## Exercise requirements
Give the listing again, word for word, and let no picture into it.

## Dataset section
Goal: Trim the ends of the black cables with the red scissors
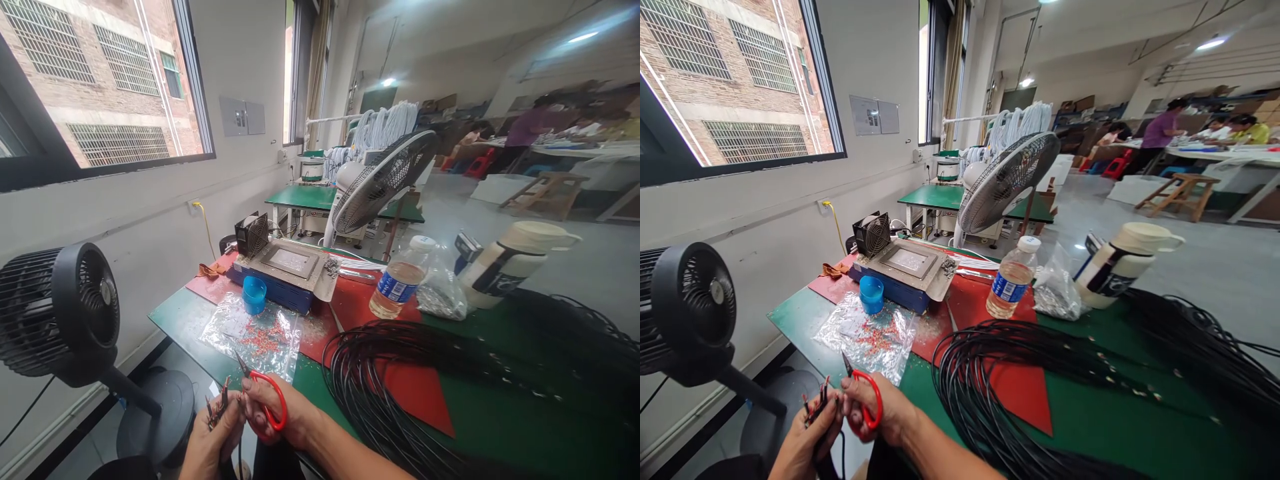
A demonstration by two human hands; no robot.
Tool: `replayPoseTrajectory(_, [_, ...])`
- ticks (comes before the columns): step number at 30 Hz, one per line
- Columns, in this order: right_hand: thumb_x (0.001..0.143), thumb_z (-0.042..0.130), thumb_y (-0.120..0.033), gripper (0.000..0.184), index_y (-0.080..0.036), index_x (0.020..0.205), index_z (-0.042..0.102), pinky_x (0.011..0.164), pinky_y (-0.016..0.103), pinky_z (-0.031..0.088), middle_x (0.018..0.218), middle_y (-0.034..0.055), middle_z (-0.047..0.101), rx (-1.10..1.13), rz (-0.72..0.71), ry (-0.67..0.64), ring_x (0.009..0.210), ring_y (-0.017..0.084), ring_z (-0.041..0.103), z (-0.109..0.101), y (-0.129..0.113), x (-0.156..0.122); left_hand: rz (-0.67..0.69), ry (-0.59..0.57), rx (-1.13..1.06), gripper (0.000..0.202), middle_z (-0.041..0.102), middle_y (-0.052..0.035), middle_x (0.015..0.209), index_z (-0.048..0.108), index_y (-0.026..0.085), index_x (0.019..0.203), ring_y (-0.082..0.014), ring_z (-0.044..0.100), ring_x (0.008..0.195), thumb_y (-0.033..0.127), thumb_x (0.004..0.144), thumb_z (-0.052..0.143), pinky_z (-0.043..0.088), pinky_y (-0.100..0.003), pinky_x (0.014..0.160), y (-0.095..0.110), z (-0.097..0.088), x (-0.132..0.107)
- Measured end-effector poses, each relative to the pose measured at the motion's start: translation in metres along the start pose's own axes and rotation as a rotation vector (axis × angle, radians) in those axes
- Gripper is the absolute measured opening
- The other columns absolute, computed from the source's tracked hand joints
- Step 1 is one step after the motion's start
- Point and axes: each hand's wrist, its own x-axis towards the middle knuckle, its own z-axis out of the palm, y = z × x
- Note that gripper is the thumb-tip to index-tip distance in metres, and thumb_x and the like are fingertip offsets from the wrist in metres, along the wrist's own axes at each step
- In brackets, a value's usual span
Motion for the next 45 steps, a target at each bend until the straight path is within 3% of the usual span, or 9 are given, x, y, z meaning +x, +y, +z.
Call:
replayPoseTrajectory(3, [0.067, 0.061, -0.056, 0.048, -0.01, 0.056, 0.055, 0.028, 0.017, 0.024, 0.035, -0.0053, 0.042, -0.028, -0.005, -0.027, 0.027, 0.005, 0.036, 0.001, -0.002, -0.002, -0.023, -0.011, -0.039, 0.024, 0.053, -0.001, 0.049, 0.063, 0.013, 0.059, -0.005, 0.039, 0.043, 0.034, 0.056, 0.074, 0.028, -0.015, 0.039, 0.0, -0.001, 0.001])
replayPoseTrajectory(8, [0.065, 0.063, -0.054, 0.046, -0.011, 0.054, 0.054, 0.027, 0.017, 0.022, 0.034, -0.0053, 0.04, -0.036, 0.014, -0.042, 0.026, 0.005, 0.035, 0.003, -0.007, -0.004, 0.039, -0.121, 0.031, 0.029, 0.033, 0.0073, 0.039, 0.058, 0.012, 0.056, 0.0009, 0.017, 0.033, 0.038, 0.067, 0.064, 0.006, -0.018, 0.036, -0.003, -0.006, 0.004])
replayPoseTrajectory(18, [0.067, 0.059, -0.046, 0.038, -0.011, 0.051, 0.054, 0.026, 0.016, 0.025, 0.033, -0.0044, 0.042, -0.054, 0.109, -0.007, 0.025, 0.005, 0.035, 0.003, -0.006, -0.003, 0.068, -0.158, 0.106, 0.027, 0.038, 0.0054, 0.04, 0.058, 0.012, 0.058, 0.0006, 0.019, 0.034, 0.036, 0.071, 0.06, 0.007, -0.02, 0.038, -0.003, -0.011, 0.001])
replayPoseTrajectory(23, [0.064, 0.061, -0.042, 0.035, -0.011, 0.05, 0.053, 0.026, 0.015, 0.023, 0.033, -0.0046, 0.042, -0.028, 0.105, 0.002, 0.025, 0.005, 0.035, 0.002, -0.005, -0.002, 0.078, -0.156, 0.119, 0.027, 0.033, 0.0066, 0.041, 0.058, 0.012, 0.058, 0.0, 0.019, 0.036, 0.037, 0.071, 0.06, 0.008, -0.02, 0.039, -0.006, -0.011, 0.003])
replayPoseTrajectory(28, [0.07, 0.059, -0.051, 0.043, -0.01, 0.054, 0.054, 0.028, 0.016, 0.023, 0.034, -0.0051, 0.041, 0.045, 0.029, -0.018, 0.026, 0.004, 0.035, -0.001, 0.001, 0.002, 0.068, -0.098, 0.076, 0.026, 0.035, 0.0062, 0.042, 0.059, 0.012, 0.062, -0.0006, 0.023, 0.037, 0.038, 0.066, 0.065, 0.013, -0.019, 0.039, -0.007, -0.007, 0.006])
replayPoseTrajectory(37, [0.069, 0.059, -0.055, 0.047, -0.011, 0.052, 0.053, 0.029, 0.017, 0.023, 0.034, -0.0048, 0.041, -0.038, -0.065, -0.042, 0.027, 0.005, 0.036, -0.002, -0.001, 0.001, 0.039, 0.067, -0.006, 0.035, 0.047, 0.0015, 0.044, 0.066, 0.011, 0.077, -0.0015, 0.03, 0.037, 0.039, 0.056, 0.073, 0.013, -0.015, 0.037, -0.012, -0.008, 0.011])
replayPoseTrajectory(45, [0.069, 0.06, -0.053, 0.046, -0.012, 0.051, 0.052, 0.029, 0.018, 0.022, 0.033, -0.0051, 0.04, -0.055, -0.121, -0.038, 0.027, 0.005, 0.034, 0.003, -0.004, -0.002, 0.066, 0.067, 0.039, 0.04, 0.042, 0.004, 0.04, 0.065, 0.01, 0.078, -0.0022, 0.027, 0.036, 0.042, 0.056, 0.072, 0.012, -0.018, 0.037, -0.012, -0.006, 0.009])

## Solved exercise
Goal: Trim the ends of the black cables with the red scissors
A demonstration by two human hands; no robot.
Tool: `replayPoseTrajectory(_, [_, ...])`
- ticks (comes before the columns): step number at 30 Hz, one per line
- Columns, in this order: right_hand: thumb_x (0.001..0.143), thumb_z (-0.042..0.130), thumb_y (-0.120..0.033), gripper (0.000..0.184), index_y (-0.080..0.036), index_x (0.020..0.205), index_z (-0.042..0.102), pinky_x (0.011..0.164), pinky_y (-0.016..0.103), pinky_z (-0.031..0.088), middle_x (0.018..0.218), middle_y (-0.034..0.055), middle_z (-0.047..0.101), rx (-1.10..1.13), rz (-0.72..0.71), ry (-0.67..0.64), ring_x (0.009..0.210), ring_y (-0.017..0.084), ring_z (-0.041..0.103), z (-0.109..0.101), y (-0.129..0.113), x (-0.156..0.122); left_hand: rz (-0.67..0.69), ry (-0.59..0.57), rx (-1.13..1.06), gripper (0.000..0.202), middle_z (-0.041..0.102), middle_y (-0.052..0.035), middle_x (0.015..0.209), index_z (-0.048..0.108), index_y (-0.026..0.085), index_x (0.019..0.203), ring_y (-0.082..0.014), ring_z (-0.044..0.100), ring_x (0.008..0.195), thumb_y (-0.033..0.127), thumb_x (0.004..0.144), thumb_z (-0.052..0.143), pinky_z (-0.043..0.088), pinky_y (-0.100..0.003), pinky_x (0.014..0.160), y (-0.095..0.110), z (-0.097..0.088), x (-0.132..0.107)
- Measured end-effector poses, each relative to the pose measured at the motion's start: translation in metres along the start pose's own axes and rotation as a rotation vector (axis × angle, radians) in those axes
- Gripper is the absolute measured opening
- The other columns absolute, computed from the source's tracked hand joints
- Step 1 is one step after the motion's start
- Point and axes: each hand's wrist, its own x-axis towards the middle knuckle, its own z-axis out of the palm, y = z × x
- Note that gripper is the thumb-tip to index-tip distance in metres, and thumb_x and the like are fingertip offsets from the wrist in metres, along the wrist's own axes at each step
- In brackets, a value's usual span
Motion for the next 45 steps, a target at each bend until the straight path is within 3% of the usual span, or 9 are given, x, y, z meaning +x, +y, +z.
Call:
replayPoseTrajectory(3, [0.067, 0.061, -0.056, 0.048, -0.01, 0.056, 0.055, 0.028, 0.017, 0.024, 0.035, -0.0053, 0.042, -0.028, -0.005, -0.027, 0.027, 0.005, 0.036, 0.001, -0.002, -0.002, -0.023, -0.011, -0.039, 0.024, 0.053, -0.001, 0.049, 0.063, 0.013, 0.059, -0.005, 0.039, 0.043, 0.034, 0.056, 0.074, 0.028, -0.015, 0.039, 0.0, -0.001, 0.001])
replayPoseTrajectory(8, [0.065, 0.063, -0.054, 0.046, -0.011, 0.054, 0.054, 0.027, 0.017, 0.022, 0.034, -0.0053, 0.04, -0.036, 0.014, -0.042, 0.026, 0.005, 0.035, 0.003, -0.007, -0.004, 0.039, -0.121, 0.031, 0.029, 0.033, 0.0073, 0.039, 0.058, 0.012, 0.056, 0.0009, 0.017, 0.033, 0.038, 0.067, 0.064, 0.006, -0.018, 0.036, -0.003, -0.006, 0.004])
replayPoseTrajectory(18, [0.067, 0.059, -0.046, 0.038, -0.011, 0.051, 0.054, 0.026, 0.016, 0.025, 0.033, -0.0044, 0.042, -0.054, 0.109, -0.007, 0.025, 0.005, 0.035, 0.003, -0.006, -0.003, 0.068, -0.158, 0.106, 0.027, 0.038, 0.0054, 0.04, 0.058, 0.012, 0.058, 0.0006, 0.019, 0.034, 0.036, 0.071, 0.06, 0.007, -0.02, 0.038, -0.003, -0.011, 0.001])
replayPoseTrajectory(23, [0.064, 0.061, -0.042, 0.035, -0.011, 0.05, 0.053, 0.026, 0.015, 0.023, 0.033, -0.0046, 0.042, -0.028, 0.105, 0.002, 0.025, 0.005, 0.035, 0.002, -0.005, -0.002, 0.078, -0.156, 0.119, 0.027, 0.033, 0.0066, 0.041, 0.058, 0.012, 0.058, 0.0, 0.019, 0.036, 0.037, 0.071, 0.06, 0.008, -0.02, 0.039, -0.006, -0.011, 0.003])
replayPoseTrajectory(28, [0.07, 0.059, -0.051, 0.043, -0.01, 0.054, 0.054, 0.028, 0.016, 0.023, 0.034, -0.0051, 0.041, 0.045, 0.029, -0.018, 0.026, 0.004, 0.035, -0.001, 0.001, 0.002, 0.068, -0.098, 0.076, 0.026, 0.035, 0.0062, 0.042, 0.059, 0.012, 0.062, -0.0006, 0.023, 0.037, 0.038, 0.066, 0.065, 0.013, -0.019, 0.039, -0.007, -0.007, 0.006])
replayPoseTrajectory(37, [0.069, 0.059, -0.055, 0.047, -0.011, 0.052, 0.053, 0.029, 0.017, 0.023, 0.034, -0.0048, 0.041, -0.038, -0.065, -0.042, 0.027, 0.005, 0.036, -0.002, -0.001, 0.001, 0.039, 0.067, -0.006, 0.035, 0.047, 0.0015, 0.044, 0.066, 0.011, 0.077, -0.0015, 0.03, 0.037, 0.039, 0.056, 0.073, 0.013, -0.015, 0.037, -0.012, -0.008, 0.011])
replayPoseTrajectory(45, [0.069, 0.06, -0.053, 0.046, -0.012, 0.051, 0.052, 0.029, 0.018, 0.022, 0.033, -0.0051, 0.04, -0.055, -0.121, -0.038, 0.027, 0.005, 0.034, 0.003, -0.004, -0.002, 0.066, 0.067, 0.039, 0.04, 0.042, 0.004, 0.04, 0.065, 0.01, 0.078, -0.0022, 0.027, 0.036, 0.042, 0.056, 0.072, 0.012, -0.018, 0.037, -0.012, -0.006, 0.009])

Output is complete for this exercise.